The descriptive term ‘lemon’ applies equally to a defunct or malfunctioning car as to a citrus fruit.
The origin of this slang term is obscure. However, the fact remains that in a world on the move, a recalcitrant or basically defective automobile is something of a bane. Owning a ‘lemon’ is degrading socially and most definitely a major irritant.
The California Lemon law applies to many products, but has preeminence in the context of automobiles. California is one of the most motored and automobile-oriented states in America, and it should come as no surprise that it has definite laws concerning defective automobiles. The California Lemon Law protects consumers from the consequences of a purchase or lease of a defective car. The onus of a customer lies largely on the manufacturer.
Basically, the California Lemon Law holds the manufacturer of a car responsible for the proper and satisfactory functioning of the car while it is under its warranty period. If any defect is found at the time of purchase or if one develops in that period, the manufacturer is generally bound to repairing or replacing the car.
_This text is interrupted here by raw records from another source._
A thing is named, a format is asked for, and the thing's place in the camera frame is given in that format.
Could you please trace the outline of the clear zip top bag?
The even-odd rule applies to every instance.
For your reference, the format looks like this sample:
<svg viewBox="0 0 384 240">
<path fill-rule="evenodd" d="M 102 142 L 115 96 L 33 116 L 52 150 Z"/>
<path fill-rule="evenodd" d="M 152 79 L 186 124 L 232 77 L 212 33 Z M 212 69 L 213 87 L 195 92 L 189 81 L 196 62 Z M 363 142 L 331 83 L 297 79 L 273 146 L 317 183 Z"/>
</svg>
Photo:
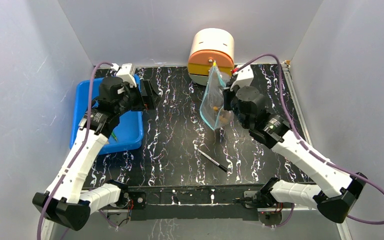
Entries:
<svg viewBox="0 0 384 240">
<path fill-rule="evenodd" d="M 234 114 L 224 108 L 223 90 L 227 87 L 230 76 L 220 71 L 216 62 L 209 69 L 208 82 L 199 108 L 202 120 L 213 131 L 228 125 Z"/>
</svg>

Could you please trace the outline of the brown longan bunch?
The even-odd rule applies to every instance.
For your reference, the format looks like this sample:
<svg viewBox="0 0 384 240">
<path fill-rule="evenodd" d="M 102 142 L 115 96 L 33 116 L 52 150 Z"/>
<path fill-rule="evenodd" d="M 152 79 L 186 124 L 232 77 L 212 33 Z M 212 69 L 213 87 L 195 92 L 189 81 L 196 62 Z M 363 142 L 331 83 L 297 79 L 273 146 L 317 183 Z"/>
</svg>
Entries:
<svg viewBox="0 0 384 240">
<path fill-rule="evenodd" d="M 211 103 L 211 107 L 215 117 L 214 121 L 216 129 L 229 124 L 234 119 L 232 111 L 224 110 L 222 98 L 215 98 Z"/>
</svg>

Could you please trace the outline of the green chili pepper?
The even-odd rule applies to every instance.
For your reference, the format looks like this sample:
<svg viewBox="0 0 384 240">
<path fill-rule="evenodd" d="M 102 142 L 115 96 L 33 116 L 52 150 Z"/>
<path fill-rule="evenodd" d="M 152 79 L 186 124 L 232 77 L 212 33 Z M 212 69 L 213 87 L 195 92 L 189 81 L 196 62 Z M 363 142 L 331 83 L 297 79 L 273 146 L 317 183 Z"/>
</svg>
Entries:
<svg viewBox="0 0 384 240">
<path fill-rule="evenodd" d="M 118 142 L 118 138 L 114 132 L 111 133 L 111 137 L 114 139 L 115 142 Z"/>
</svg>

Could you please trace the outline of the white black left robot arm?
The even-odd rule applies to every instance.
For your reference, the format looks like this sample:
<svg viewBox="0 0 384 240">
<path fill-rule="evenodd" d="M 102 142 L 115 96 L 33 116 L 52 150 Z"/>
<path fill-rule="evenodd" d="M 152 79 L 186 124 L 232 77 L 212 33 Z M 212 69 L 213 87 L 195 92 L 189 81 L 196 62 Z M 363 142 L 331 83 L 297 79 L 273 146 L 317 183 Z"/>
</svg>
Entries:
<svg viewBox="0 0 384 240">
<path fill-rule="evenodd" d="M 79 231 L 90 215 L 108 205 L 124 208 L 130 202 L 128 187 L 109 180 L 82 192 L 88 173 L 113 130 L 126 113 L 154 110 L 159 102 L 151 80 L 129 83 L 121 77 L 102 79 L 98 96 L 88 96 L 88 106 L 80 120 L 73 146 L 57 176 L 45 190 L 35 193 L 32 203 L 41 218 Z"/>
</svg>

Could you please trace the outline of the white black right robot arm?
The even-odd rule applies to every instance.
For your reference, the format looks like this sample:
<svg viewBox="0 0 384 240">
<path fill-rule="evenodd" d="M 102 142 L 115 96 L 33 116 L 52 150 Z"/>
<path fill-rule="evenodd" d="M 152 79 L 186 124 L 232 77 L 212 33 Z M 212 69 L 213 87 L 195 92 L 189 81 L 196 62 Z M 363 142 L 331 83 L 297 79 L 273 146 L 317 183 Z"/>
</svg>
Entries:
<svg viewBox="0 0 384 240">
<path fill-rule="evenodd" d="M 359 198 L 365 183 L 316 159 L 301 145 L 290 124 L 269 112 L 265 97 L 252 86 L 223 88 L 223 107 L 231 110 L 242 127 L 258 143 L 302 170 L 313 184 L 292 183 L 272 177 L 255 199 L 268 207 L 294 203 L 317 209 L 334 223 L 343 223 Z"/>
</svg>

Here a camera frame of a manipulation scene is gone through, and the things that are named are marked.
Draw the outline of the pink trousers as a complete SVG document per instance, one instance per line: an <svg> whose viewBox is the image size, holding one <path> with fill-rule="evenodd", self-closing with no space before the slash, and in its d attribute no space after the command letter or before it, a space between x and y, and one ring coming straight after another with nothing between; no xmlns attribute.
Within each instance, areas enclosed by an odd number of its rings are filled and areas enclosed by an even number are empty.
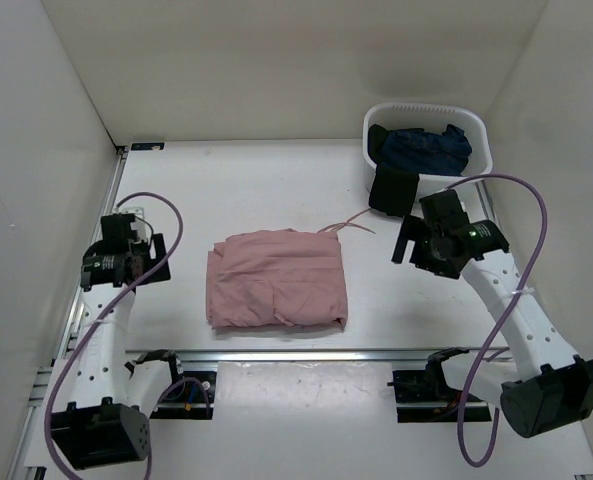
<svg viewBox="0 0 593 480"><path fill-rule="evenodd" d="M362 210L318 231L236 234L207 254L205 310L212 329L344 328L348 295L338 232L371 230Z"/></svg>

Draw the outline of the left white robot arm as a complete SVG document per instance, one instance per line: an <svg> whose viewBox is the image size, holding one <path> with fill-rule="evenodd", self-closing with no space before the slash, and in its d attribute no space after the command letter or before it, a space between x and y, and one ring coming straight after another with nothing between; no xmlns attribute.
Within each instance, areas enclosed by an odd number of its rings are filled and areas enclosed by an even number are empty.
<svg viewBox="0 0 593 480"><path fill-rule="evenodd" d="M164 237L141 208L101 219L101 238L83 255L78 355L50 414L50 437L76 471L144 460L157 400L182 395L186 377L171 350L126 356L136 300L128 285L170 280Z"/></svg>

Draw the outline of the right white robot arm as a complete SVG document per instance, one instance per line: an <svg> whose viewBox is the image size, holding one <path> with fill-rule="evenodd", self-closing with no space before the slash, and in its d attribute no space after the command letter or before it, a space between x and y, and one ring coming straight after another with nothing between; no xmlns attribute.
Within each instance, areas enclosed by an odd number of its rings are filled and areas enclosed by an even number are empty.
<svg viewBox="0 0 593 480"><path fill-rule="evenodd" d="M464 279L500 325L513 362L483 362L471 393L498 407L523 438L586 419L593 410L593 359L584 360L556 331L520 282L509 243L490 220L473 222L458 194L447 190L420 201L421 216L404 218L393 260L410 261L437 276Z"/></svg>

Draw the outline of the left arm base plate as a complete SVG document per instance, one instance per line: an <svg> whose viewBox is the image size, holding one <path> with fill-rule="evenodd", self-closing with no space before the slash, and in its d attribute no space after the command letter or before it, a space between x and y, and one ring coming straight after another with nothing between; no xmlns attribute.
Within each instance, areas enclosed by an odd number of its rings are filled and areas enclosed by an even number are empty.
<svg viewBox="0 0 593 480"><path fill-rule="evenodd" d="M202 421L213 418L217 372L188 371L184 375L195 378L201 386L186 381L159 404L151 415L152 419Z"/></svg>

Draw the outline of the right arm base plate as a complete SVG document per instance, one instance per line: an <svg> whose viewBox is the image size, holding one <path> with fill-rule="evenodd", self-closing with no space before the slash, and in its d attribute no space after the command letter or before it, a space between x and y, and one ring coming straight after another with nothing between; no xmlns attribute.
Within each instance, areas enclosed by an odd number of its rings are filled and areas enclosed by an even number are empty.
<svg viewBox="0 0 593 480"><path fill-rule="evenodd" d="M456 423L461 392L438 391L423 370L394 370L387 384L394 390L398 424Z"/></svg>

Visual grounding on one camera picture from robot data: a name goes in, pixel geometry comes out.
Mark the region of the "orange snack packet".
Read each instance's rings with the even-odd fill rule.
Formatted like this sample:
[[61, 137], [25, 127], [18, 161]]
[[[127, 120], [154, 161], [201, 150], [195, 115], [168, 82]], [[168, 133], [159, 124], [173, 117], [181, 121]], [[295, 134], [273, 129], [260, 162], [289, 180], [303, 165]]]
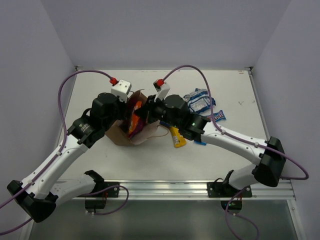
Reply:
[[138, 134], [145, 125], [144, 120], [135, 113], [136, 110], [142, 107], [142, 104], [143, 104], [142, 101], [137, 101], [132, 110], [132, 115], [130, 118], [129, 128], [127, 132], [127, 135], [130, 139], [134, 137], [136, 134]]

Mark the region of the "brown paper bag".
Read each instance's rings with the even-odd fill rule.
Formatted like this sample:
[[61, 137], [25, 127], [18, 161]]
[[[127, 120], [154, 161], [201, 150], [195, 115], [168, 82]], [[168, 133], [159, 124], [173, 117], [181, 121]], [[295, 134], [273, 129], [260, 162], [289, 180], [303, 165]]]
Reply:
[[123, 147], [137, 146], [147, 140], [150, 140], [151, 138], [158, 138], [158, 137], [164, 136], [164, 134], [156, 135], [156, 131], [160, 126], [159, 121], [148, 124], [146, 123], [145, 120], [143, 120], [144, 121], [143, 129], [132, 138], [128, 137], [128, 129], [129, 129], [133, 108], [138, 101], [142, 101], [142, 106], [147, 102], [147, 97], [142, 93], [141, 90], [137, 90], [133, 92], [132, 95], [128, 98], [128, 101], [126, 103], [127, 118], [125, 120], [117, 120], [110, 127], [110, 129], [105, 132], [105, 135], [117, 146], [123, 146]]

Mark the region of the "yellow snack packet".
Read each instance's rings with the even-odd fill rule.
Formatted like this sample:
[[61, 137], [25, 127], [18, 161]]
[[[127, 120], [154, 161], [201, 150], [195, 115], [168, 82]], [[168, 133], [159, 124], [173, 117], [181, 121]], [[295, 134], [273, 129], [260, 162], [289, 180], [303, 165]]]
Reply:
[[171, 126], [169, 128], [169, 131], [171, 133], [173, 145], [175, 148], [181, 148], [187, 144], [187, 141], [185, 140], [185, 138], [179, 133], [178, 128]]

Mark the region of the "blue white snack bag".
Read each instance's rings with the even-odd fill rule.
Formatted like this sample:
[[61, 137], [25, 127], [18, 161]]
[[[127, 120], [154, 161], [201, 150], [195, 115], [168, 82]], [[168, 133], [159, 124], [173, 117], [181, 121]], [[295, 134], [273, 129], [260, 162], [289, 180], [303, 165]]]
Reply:
[[216, 105], [213, 97], [210, 97], [207, 89], [195, 88], [194, 91], [183, 96], [188, 109], [192, 113], [200, 114]]

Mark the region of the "light blue snack bar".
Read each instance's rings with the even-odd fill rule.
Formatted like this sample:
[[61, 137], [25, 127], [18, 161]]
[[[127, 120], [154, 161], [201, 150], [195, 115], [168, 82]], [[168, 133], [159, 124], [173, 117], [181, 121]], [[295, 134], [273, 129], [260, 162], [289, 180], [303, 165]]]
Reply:
[[196, 144], [198, 144], [198, 145], [202, 145], [202, 146], [206, 146], [207, 145], [207, 143], [205, 143], [205, 142], [202, 142], [202, 141], [194, 141], [194, 143], [196, 143]]

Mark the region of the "blue candy packet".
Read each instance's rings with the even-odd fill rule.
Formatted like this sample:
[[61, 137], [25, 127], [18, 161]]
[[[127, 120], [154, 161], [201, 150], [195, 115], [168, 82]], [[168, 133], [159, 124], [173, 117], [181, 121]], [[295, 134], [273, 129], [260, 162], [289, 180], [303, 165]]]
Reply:
[[213, 114], [207, 115], [206, 117], [210, 120], [214, 120], [215, 122], [227, 119], [223, 110], [220, 110], [218, 112], [214, 112]]

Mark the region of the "dark blue snack packet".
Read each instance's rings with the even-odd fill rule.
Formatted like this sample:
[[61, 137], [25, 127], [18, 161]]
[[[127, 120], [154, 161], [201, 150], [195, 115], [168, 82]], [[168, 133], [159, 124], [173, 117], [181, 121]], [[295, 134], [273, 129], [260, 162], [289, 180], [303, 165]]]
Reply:
[[160, 124], [161, 126], [163, 126], [163, 127], [166, 127], [166, 128], [171, 128], [171, 127], [172, 127], [171, 124], [166, 123], [166, 122], [164, 122], [164, 121], [160, 121], [159, 124]]

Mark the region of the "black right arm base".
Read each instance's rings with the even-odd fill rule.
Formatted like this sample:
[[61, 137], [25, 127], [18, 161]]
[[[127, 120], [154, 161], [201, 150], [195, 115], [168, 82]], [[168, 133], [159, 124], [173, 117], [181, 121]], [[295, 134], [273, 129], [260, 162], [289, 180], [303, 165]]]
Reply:
[[217, 178], [214, 181], [209, 181], [206, 183], [207, 195], [209, 198], [226, 198], [226, 200], [221, 200], [220, 205], [223, 210], [228, 207], [228, 211], [232, 213], [239, 213], [243, 207], [243, 198], [251, 198], [253, 196], [252, 189], [248, 186], [243, 193], [239, 194], [231, 203], [229, 200], [234, 197], [240, 190], [233, 188], [227, 184], [223, 184], [222, 178]]

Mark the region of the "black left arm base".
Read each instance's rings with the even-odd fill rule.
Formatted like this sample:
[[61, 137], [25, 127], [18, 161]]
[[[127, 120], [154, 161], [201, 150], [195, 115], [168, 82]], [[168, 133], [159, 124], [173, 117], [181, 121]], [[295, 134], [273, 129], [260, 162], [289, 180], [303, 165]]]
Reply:
[[119, 186], [120, 183], [117, 181], [103, 181], [98, 182], [91, 193], [96, 193], [102, 190], [107, 190], [100, 192], [95, 195], [91, 195], [84, 201], [84, 207], [89, 212], [96, 212], [97, 210], [103, 210], [107, 205], [107, 200], [112, 198], [117, 198], [119, 196]]

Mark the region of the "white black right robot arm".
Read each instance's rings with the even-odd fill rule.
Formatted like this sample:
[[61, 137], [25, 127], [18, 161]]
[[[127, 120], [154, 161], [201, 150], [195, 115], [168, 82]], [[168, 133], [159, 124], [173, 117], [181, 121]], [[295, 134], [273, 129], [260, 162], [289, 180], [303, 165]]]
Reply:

In California, the buyer or renter of a car it is protected by a specific set of laws that exist to ensure truth in lending and prevent deceptive practices. They guarantee that in applicable cases the defective car will be replaced and even incurred legal fees refunded. Their existence also means that the basic safety of the driver and passengers is enhanced, since greater care is taken in the manufacturing and leasing-out of cars.